Class Size Compromise Gives Schools Flexibility to Spend Hundreds of Millions in Increased Funding
The state House of Representatives agreed to a class size compromise this week that provides further flexibility in how public schools set class sizes and spend hundreds of millions in increased education funding provided by Republicans in the North Carolina General Assembly since 2012.
“This class size compromise responds to local education concerns and provides more transparency to taxpayers on how public schools spend hundreds of millions in increased funding provided by North Carolina House Republicans since 2012,” said House Speaker Tim Moore.

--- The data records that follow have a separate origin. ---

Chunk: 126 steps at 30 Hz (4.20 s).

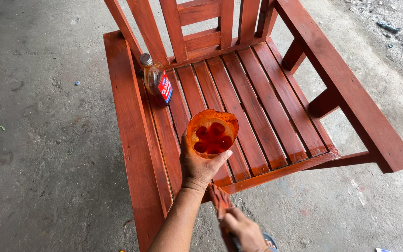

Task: The person applies reddish-brown stain to a wooden chair using a brush. They hold a small container of stain in the left hand and repeatedly dip the brush to coat the seat slats, armrests, and backrest. A bottle of stain sits on the chair during the process.

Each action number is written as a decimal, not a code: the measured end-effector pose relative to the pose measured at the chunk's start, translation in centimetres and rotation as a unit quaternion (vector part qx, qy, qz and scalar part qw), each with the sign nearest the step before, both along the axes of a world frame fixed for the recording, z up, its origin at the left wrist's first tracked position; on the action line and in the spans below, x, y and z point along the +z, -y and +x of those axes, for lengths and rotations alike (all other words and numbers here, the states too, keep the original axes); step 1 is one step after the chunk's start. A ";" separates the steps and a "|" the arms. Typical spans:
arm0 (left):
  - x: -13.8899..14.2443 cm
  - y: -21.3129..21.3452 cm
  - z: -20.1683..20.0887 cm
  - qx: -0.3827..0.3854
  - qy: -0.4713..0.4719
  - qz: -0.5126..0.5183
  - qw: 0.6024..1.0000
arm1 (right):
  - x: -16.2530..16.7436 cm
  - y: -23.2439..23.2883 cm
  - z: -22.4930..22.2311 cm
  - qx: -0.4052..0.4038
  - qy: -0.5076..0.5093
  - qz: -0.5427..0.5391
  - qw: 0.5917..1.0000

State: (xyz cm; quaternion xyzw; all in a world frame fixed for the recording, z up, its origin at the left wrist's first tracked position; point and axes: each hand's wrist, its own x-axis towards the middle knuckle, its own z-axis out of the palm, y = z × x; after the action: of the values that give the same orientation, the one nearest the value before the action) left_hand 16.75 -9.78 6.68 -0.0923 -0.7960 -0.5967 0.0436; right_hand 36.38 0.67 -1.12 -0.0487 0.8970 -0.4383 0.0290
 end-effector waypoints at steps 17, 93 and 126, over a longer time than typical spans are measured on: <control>-0.4 0.0 0.4 0.002 -0.022 0.013 1.000 | 6.9 -28.3 -15.0 -0.273 0.107 0.422 0.858; -1.1 2.2 0.9 0.017 0.017 0.020 0.999 | 6.5 -26.8 -15.2 -0.210 0.277 0.411 0.843; -0.8 1.4 1.8 0.015 0.013 0.037 0.999 | 11.7 -25.6 -22.3 -0.170 0.333 0.556 0.743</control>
State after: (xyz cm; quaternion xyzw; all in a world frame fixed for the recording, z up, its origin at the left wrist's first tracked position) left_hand 18.52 -11.18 5.87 -0.0712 -0.7753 -0.6259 0.0452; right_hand 14.04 26.31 10.61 0.2783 0.9084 0.1520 0.2724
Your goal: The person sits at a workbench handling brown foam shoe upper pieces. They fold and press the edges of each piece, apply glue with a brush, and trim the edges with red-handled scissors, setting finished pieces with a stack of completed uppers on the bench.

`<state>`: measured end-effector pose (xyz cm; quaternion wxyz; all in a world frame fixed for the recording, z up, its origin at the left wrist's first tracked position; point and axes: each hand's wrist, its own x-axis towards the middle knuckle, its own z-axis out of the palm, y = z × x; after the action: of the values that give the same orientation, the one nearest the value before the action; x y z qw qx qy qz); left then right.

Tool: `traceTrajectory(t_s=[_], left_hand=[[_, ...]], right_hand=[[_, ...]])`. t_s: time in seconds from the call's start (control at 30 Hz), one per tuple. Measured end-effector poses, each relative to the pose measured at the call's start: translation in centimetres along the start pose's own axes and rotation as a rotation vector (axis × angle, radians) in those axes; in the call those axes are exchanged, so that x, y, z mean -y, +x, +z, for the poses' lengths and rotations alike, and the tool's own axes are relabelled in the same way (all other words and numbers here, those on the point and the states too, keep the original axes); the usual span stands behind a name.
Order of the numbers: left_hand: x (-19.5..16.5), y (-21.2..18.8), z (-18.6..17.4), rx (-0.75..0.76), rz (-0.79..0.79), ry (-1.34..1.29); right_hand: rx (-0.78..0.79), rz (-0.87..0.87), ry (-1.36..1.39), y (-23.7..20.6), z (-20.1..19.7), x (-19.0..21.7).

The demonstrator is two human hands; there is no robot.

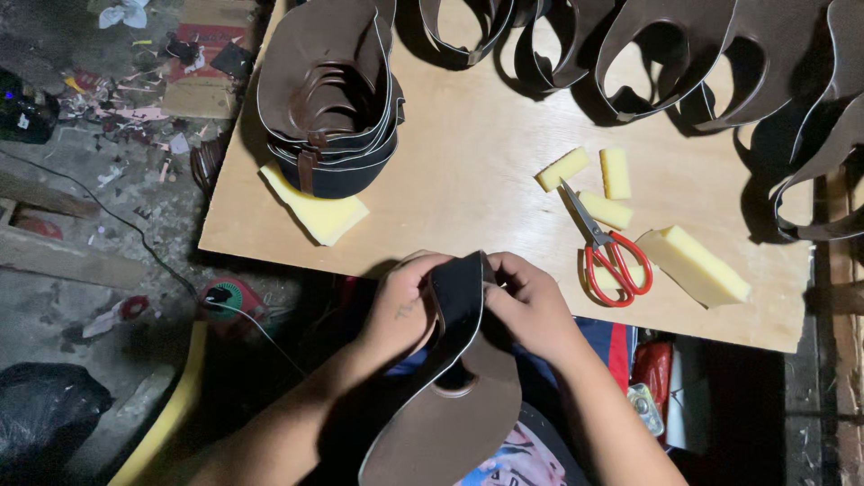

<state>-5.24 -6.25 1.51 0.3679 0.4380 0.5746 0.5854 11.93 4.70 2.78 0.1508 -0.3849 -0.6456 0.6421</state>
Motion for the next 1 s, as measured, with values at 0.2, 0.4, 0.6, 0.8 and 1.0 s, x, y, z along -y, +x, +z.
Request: traceTrajectory(t_s=[0.2,0.4,0.6,0.8,1.0], left_hand=[[-1.1,0.4,0.0,0.031,0.049,0.294],[-1.8,0.4,0.4,-0.072,0.090,0.258],[-2.5,0.2,0.7,0.055,0.193,0.113],[-2.9,0.0,0.3,0.062,0.273,0.171],[-1.6,-0.2,0.9,0.031,0.233,0.080]], right_hand=[[-0.207,-0.554,-0.501,0.2,1.0,-1.5],[-0.079,-0.192,0.003,0.5,0.9,-3.0],[-0.093,-0.054,0.052,1.4,0.4,-5.0],[-0.116,-0.014,0.204,3.0,-0.4,-6.6],[-0.050,-0.080,0.141,4.1,-0.9,-10.5]])
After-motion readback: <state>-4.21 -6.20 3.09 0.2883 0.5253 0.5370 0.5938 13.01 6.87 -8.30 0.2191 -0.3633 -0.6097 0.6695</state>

House Republicans Increase Funding & Flexibility for North Carolina Schools
– House Republicans increased North Carolina teacher pay faster than any other state since 2014.
– House Republicans increased textbook funding in North Carolina from $2.5 million in 2010-2011 to $23.4 million in 2011-12, $52.4 million in 2015-16 and $71.5 million in 2016-17.
– House Republicans increased flexibility for textbook spending in K-12 schools with House Bill 44 Transition to Digital Learning in Schools, now Session Law 2013-12.
– House Republicans increased total education spending by hundreds of millions of dollars every budget cycle since 2012.
To achieve smaller class sizes in kindergarten, first, second and third grades – which research shows lead to improved student outcomes, H.B. 13 allows districts to comply with a district average of 20 students per class and an individual class maximum of 23 students for the 2017-18 school year.
It also requires public schools in 2018-19 to meet the class size reduction targets that were required prior to H.B. 13, with an individual class maximum of 3 above that figure.
H.B. 13 further adds accountability measures that will require local superintendents to report information on student/teacher ratios, and other statistics related to K-12 class size flexibility.